«Voilà donc la destinée d'un grand empire confié au sort d'une bataille!»

MARMONT À SA MÈRE.

«31 octobre 1795.

«Je viens d'apprendre, ma tendre mère, qu'il y avait une poste ici; j'en profite pour vous dire que je suis en parfaite santé, qu'au milieu de toute la bagarre je n'ai eu à supporter que de la fatigue, et que je n'ai couru de danger que dans la journée malheureuse du 7.

«L'armée est à la débandade. Jamais déroute n'a été plus complète: il n'existe pas quinze cents hommes réunis. Notre immense artillerie a été prise, parce que nous avons manqué de chevaux pour l'emmener: nous avons perdu deux cents pièces de canon.

«L'armée ne s'est pas battue; il y avait trois causes pour cela: son moral était affecté de la retraite de l'armée de Sambre-et-Meuse; elle est en paix depuis douze mois, et elle ne se souciait pas de passer l'hiver affreux qui lui était préparé.

«J'ai été pris par des hussards autrichiens le 7 au matin. J'étais occupé à rallier un régiment de cavalerie qui fuyait, et j'ai été délivré par un trompette du même régiment, qui, à lui seul, avait plus de courage que tout son corps.

«Une heure après, j'étais allé à la droite de l'armée pour voir où en étaient les choses et pour joindre l'artillerie à cheval, lorsque je suis tombé dans un peloton de Kaiserlichs qui m'a vigoureusement chargé: la bonté et la vitesse de mon cheval m'ont sauvé. Le cavalier d'ordonnance qui était avec moi, étant moins bien monté, a été pris.

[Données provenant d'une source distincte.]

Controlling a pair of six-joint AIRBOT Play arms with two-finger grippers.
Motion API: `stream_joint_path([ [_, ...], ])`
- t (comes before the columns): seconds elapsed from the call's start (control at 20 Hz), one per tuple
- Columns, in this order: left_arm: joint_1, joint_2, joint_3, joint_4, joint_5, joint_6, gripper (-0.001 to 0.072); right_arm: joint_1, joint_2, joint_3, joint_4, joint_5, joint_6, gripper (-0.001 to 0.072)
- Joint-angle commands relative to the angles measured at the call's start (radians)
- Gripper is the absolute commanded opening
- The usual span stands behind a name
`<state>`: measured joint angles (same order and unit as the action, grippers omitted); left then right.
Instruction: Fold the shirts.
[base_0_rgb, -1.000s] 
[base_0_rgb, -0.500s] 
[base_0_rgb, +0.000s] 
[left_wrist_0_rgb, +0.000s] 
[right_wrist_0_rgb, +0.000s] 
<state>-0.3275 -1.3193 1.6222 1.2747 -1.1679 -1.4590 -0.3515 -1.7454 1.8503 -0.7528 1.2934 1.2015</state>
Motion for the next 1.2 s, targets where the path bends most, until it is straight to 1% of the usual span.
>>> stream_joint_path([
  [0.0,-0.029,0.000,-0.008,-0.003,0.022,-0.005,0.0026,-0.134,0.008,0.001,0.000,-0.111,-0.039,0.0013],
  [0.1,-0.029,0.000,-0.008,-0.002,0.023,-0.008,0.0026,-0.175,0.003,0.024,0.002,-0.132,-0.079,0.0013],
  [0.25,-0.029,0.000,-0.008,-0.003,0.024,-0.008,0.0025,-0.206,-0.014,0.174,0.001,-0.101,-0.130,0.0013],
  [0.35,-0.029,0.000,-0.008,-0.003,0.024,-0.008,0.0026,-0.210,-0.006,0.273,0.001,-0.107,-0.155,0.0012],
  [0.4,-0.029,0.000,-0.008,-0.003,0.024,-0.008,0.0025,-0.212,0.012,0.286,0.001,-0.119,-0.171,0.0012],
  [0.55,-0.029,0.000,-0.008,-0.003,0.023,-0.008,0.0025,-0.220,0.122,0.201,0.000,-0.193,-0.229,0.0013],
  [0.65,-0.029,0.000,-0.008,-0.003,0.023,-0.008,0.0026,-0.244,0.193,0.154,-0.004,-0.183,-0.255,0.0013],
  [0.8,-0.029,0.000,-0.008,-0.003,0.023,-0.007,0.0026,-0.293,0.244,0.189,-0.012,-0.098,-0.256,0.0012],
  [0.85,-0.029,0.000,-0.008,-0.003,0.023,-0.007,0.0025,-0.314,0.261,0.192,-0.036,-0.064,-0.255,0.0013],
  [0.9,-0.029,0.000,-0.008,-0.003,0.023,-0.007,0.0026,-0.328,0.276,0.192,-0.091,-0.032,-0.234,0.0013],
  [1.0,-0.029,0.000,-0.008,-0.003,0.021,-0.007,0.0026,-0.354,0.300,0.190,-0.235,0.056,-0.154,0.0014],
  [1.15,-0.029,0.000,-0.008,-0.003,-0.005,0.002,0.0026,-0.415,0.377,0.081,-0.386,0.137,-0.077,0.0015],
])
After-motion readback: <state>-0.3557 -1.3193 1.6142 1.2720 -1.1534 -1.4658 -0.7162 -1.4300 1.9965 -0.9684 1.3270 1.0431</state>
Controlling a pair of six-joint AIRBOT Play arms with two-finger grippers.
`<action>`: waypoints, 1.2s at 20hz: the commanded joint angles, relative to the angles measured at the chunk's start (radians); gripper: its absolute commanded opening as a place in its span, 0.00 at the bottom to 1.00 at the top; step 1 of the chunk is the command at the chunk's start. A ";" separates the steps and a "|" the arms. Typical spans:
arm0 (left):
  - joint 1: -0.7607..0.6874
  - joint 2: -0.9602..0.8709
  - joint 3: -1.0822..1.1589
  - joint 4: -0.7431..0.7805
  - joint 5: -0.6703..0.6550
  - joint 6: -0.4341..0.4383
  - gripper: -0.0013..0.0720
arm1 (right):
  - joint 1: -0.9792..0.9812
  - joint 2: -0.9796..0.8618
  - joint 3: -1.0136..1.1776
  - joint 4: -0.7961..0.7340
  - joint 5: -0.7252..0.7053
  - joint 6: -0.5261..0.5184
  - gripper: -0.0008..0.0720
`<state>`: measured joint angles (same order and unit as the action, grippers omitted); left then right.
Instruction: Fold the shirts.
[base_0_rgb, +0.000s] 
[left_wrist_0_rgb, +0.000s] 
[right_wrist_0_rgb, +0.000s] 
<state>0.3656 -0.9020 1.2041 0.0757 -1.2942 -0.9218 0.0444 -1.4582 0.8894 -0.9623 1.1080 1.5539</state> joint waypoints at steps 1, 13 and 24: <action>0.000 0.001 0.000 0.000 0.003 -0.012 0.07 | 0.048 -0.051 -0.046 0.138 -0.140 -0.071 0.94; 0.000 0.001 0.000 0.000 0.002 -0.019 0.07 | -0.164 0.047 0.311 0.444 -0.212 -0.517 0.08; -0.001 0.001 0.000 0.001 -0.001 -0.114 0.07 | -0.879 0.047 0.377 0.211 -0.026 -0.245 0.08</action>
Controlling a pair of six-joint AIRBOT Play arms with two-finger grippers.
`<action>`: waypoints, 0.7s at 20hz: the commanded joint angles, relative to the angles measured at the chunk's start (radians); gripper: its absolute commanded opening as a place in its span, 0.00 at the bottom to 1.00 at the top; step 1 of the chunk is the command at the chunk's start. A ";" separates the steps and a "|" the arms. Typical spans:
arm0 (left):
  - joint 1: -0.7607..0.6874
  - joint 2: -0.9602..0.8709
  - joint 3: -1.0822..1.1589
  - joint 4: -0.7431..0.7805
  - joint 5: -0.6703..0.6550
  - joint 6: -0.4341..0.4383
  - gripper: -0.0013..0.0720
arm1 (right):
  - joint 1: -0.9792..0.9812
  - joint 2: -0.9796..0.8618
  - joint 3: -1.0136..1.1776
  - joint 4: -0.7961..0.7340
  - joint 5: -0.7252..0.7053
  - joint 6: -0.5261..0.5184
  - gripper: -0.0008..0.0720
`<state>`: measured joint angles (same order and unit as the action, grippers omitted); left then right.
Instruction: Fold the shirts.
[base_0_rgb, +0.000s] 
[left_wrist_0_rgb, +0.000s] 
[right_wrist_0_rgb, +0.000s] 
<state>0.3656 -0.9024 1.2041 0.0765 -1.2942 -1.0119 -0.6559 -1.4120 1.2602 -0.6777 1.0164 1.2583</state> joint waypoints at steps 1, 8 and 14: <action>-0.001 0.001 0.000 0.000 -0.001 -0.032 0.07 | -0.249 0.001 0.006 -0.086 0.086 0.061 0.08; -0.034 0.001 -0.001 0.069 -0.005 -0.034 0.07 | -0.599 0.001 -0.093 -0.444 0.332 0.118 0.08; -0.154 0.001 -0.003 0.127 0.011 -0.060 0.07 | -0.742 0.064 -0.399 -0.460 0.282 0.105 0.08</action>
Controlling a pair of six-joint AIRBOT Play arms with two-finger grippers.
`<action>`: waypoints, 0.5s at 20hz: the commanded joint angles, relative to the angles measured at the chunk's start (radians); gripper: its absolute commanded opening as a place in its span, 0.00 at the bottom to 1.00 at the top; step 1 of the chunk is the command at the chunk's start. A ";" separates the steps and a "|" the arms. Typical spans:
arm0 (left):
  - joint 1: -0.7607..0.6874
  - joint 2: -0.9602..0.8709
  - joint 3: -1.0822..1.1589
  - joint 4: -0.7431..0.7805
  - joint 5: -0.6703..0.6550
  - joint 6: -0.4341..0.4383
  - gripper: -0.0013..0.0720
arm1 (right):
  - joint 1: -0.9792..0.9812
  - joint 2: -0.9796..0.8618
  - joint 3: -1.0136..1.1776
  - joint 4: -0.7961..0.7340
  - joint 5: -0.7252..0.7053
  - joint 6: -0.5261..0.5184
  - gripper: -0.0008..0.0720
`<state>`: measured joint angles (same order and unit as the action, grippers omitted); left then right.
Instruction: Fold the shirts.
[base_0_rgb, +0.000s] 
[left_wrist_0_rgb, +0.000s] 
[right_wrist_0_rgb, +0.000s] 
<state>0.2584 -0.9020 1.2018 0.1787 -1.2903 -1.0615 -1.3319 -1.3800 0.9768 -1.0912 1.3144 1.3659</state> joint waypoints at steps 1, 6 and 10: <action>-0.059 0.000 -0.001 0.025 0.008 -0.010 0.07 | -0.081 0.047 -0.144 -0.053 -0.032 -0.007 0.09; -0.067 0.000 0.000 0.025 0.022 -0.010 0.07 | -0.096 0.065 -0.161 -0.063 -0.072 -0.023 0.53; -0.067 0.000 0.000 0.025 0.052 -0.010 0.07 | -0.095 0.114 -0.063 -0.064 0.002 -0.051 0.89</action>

«Les généraux ont manqué de tête: il y en a un de pris et un autre de tué. Les colonnes restantes de l'armée marchent sans destination, et à peine nos places pourront-elles nous offrir un abri. Cependant l'ennemi est encore loin, et, s'il y eût eu plus d'ordre, on eût pu faire une brillante retraite; mais un corps dont toutes les parties se désunissent n'est bon à rien tant qu'il reste dans cet état.

«Les ennemis vont nécessairement s'emparer de Manheim; c'est leur seul projet: la campagne est trop avancée pour vouloir entamer la frontière.»